Vor drei Jahren wurde die letzte Baulücke am Potsdamer Platz in Berlin geschlossen, das Beisheim-Center eröffnet. Aber bereits da tobte der erbitterte Kampf, wem das Grundstück nun gehöre, auf dem der Metro-Gründer Otto Beisheim das Ritz-Carlton-Hotel, Büros und Luxusapartments errichten ließ. Für 145 Millionen Euro hatte ihm der Karstadt-Quelle-Konzern das Areal wenige Jahre zuvor verkauft. Einst gehörte es dem jüdischen Kaufhausbesitzer Georg Wertheim. Der aber wurde von den Nazis enteignet. Zu DDR-Zeiten lag es brach im Niemandsland. Nach der Wende verschenkte es der Berliner Senat an den Hertie-Konzern, mit der Auflage, dort den neuen Firmensitz zu bauen. Hertie wurde von Karstadt übernommen, vom Firmensitz war keine Rede mehr, das Grundstück ging an Beisheim.

Die 145 Millionen Euro Kaufpreis forderten die Wertheim-Erben als Ausgleich. "Zu Recht", entschied Horst-Dieter Kittke, Präsident des Bundesamts für zentrale Dienste und offene Vermögensfragen. Er ist Deutschlands oberste Instanz, wenn es um die Rückgabe enteigneten jüdischen Grundbesitzes geht. Mit seinen 1600 Mitarbeitern kämpft Kittke dafür, dass ehemalige Grundbesitzer in Ostdeutschland entschädigt werden für das, was ihnen während des Naziregimes genommen wurde. Im Westen passierte das bereits nach Kriegsende. Der Amtsleiter agiert abseits vom Berliner Rummel im trostlosen Ost-Bezirk Weißensee. Dort, wo die Mieten günstig sind: "Schließlich arbeiten wir mit Steuergeldern", erklärt der Mann mit der barocken Figur die wenig repräsentative Lage seiner Behörde. Der Wertheim-Fall gilt als einer der spektakulärsten der insgesamt 2,3 Millionen Anträge. Für Kittke ist er nun abgeschlossen, für Karstadt nicht. Der Konzern verweigert jegliche Zahlung und klagt.

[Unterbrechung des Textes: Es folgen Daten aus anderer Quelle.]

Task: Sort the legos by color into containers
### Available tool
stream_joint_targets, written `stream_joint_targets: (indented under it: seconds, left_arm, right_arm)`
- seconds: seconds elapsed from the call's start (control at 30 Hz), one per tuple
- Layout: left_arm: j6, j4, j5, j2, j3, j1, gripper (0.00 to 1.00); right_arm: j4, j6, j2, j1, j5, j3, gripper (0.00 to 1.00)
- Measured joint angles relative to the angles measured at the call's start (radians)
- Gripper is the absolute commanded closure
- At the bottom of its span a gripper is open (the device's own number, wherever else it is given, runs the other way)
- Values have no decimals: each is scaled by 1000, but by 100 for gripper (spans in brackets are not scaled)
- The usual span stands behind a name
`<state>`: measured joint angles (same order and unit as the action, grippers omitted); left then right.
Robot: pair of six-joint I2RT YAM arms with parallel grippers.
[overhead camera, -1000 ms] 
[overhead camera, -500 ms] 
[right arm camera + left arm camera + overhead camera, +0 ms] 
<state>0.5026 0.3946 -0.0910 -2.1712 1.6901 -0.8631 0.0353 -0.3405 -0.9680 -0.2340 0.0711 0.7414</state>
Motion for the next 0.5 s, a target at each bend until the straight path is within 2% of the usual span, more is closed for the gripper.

Spätestens in 15 Jahren aber soll dieser Teil der deutschen Geschichte bewältigt sein. Paradox dabei: Je effizienter Kittkes Behörde arbeitet, desto schneller hat sie nichts mehr zu tun. Wohl auch deshalb wurde sie bereits um den Komplex "zentrale Dienste" erweitert. Künftig werden dort auch noch die Abrechnungen von Dienstreisen fürs Auswärtige Amt und Berechnungen fürs Kindergeld bearbeitet. Der 62-jährige dreifache Familienvater Kittke ist ein routinierter und bewährter Fachmann für Aufgaben dieser Art. Während der deutschen Teilung etwa war der West-Berliner im Ministerium für innerdeutsche Beziehungen mit Ausreiseanträgen von DDR-Rentnern befasst.

Nun haben er und seine Mitarbeiter noch rund 160 000 komplizierte Fälle von Rückübertragung zu lösen. Dafür müssen meterweise verblichene Akten studiert werden. Um die alten Nazidokumente überhaupt lesen zu können, lernten viele von Kittkes Kollegen die alte deutsche Sütterlinschrift wieder. Seitenlang wird in den Unterlagen geraubtes Eigentum Stück für Stück aufgeführt. Kittke weiß: Hinter jedem Tischtuch, jedem Dessertlöffel und jedem alten Stich verbirgt sich ein persönliches Schicksal. Häufig sind keine Erben mehr auszumachen. Dann tritt an die Stelle der jüdischen Eigentümer die Jewish Claims Conference. "Wir gehen davon aus, dass fast alle Verkäufe nach 1933 nicht mehr freiwillig geschehen sind", sagt Kittke.

Kürzlich musste der Chef des Bundesamtes gar die Rückübertragung eines ganzen Dorfes prüfen: Der jüdische Großgrundbesitzer Sabersky hatte sein Eigentum einst parzellenweise verkauft - zum Teil nicht freiwillig. Der Erwerb jedes der mehr als 1000 inzwischen bebauten Grundstücke wurde zurückverfolgt: Ein Teil der Verkäufe war legal, andere Eigentümer müssen nun an die Erbengemeinschaft "Sabersky" zahlen. Besonders bedrückend für Kittke war, als sich vor 15 Jahren ein Eigentümer umgebracht hat, aus Angst, sein Grundstück zurückgeben zu müssen. "Der Fall war noch nicht mal entschieden", sagt er.